Hak Asasi Manusia (HAM) merupakan hak-hak dasar yang melekat dalam diri manusia dan tidak dapat dicabut oleh kekuasaan apapun. HAM dewasa ini telah menjadi isu sentral dalam tata kehidupan masyarakat internasional. Kajiannya tentu tidak lepas dari The Universal Declaration of Human Right (UDHR), mengingat wacana yang paling dominan bersandar pada deklarasi yang dianggap telah universal itu.
Upaya perlindungan HAM menjadi agenda yang tak terlewatkan. Namun dengan dalih itulah, kekuatan arogansi negara-negara adikuasa mempertontonkan kebiadaban secara telanjang di tengah kehidupan kita. Laporan hasil penelitian Human Right Watch (HRW) yang disampaikan dalam Human Right Report 2002, memberikan penilaian yang buruk terhadap penegakan HAM di AS. HRW mengecam keras pemerintah AS karena telah menyebabkan lebih dari 1.100 warga muslim ditahan terkait upaya investigasi pelaku aksi serangan teror ke menara kembar World Trade Centre (WTC) dan Pentagon tersebut.
Kasus pelanggaran HAM lainnya dapat dilihat dari invasi AS dan sekutunya ke Irak yang menelan korban jiwa dalam jumlah sangat besar. Belum lagi kerusakan infrastruktur yang ditimbulkan, merupakan bukti betapa istilah HAM telah dieksploitasi secara keliru. Ironis melihat fakta tersebut mengingat negara-negara yang selama ini mengklaim sebagai pegiat HAM dalam kenyataannya justru berada di garda terdepan dalam pelanggaran HAM itu sendiri. Tampak sekali bahwa konsep HAM yang berhasil dirumuskan hanya manis diatas kertas tapi pahit implementasinya.
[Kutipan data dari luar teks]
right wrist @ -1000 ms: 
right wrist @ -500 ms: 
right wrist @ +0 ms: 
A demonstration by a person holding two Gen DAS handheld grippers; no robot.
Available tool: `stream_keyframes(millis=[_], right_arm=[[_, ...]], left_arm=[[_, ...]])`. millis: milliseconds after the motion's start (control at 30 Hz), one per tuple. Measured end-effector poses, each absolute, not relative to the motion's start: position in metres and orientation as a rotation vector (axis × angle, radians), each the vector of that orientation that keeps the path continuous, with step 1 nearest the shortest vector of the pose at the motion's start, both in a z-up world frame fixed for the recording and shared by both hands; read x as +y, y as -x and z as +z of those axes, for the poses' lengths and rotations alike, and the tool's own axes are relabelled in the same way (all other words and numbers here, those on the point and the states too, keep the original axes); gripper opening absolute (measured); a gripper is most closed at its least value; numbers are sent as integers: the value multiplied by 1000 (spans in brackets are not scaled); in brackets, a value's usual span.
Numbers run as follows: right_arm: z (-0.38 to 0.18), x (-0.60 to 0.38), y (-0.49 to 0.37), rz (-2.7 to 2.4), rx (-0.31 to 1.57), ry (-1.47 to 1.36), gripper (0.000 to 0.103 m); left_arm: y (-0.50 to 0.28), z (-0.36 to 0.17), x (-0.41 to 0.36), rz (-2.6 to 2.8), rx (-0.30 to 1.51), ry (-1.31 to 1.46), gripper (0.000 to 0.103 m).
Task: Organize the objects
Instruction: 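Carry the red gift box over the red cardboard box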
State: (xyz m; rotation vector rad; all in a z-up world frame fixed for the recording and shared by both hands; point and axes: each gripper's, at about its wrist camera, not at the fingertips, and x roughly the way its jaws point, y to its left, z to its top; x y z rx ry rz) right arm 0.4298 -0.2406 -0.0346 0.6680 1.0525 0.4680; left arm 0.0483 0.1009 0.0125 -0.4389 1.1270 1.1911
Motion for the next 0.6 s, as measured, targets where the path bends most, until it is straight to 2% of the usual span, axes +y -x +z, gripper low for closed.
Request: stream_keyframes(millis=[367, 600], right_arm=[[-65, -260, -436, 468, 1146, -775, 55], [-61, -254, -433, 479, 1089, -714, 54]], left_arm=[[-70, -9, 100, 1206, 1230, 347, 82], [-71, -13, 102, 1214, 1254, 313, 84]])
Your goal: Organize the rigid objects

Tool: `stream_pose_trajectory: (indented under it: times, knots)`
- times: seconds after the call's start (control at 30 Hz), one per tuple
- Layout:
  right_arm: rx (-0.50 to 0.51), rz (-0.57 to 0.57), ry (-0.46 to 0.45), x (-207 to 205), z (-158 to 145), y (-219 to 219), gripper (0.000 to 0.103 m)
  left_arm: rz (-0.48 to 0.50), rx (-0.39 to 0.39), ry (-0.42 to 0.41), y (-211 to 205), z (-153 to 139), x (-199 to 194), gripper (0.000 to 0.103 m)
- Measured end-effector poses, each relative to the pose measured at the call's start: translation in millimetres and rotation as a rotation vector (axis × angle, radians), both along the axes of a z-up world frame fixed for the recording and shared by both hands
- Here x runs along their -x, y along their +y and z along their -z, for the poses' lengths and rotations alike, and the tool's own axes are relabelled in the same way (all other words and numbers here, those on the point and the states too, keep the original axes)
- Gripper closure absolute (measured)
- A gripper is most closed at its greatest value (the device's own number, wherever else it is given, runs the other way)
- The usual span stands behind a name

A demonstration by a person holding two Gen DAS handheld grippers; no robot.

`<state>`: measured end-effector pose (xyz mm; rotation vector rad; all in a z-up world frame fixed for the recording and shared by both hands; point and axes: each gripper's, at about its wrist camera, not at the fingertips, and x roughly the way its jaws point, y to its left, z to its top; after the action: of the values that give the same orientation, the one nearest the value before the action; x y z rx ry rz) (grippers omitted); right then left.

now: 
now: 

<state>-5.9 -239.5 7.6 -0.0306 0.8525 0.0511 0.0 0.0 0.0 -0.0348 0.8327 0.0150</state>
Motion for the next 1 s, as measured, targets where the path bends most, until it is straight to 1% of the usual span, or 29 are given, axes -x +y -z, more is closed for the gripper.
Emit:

Masyarakat internasional umumnya berpandangan bahwa lahirnya HAM dimulai dengan lahirnya Magna Charta tahun 1215 di Inggris. Kemudian diikuti dengan Bill of Right tahun 1689, The American Declaration of Independence tahun 1776, The Frence Declaration tahun 1789, dan memasuki babak baru setelah Perserikatan Bangsa-Bangsa (PBB) mendeklarasi-kan UDHR tahun 1948. Padahal jauh sebelum itu, literatur sejarah Islam mencatat bahwa Rasulullah Muhammad saw telah mewariskan Piagam Madinah dan Khutbah di Padang Arafah ketika beliau menunaikan haji Wada’ sebagai masterpiece Islam dalam memandang HAM.
Rasulullah saw telah membangun konstruksi HAM sejak awal masa kepemimpinannya. Dilihat dari aspek sosial-keagamaan, masyarakat Madinah kala itu terdiri dari kaum muslimin, kaum Yahudi, serta sedikit masyarakat lainnya. Kaum muslimin sendiri terdiri dari golongan Muhajirin dan Anshar. Sedangkan kaum Yahudi terdiri atas tiga kelompok, yaitu Bani Nadir, Bani Qaynuka, dan Bani Quraizah. Namun ditengah keberagaman masyarakat yang seperti itu, Rasulullah saw berhasil membentuk Piagam Madinah sebagai bukti konstitusional yang mengatur tata aturan dan tata kehidupan bersama masyarakat di sana.
Jika membandingkan pemikiran dan perilaku Rasulullah saw dengan pencitraan Islam yang tumbuh dalam pandangan masyarakat dunia saat ini, secara nyata dapat dilihat bahwa ada kesalahpahaman dalam memandang Islam. Stigma negatif yang terus melekat pada Islam seakan mempertegas bahwa Islam sama sekali tidak punya pandangan terhadap perlindungan HAM.
Oleh karena itu, diperlukan penelitian mengenai HAM secara mendalam, baik dalam pandangan positif yang tumbuh dalam masyarakat dewasa ini maupun dalam pandangan Islam sebagai alternatif terhadap praktek monopoli yang telah menyebabkan pemahaman yang seragam dan kaku terhadap HAM itu sendiri.